Starting from the line that contains "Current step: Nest", give back every line through the end of the listing exactly as written and no other line.

- **RECORDED DATA**:
++++
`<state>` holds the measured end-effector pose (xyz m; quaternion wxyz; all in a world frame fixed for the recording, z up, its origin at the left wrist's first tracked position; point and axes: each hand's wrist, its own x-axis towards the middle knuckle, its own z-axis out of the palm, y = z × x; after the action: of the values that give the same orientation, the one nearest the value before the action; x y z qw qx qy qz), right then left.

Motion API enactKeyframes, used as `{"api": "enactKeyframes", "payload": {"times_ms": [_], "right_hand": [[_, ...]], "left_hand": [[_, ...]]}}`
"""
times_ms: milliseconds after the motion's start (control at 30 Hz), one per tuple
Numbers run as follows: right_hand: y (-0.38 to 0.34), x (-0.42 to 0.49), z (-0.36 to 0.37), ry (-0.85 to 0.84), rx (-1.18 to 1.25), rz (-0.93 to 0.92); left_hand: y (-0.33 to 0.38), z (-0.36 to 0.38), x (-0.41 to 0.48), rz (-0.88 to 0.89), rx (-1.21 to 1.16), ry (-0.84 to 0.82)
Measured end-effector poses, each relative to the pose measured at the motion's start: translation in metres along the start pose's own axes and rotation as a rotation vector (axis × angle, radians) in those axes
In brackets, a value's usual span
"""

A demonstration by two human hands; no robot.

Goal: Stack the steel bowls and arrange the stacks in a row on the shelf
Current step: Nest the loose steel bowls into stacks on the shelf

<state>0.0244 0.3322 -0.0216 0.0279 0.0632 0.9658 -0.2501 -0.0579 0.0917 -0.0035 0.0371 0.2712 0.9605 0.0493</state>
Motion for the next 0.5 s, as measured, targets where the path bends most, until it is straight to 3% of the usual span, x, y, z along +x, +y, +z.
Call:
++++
- **REPLY TO THE TASK**:
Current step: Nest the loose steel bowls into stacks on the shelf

<state>0.0244 0.3322 -0.0216 0.0279 0.0632 0.9658 -0.2501 -0.0579 0.0917 -0.0035 0.0371 0.2712 0.9605 0.0493</state>
Motion for the next 0.5 s, as measured, targets where the path bends most, until it is straight to 3% of the usual span, x, y, z along +x, +y, +z.
Call:

The answer has been given in its entirety.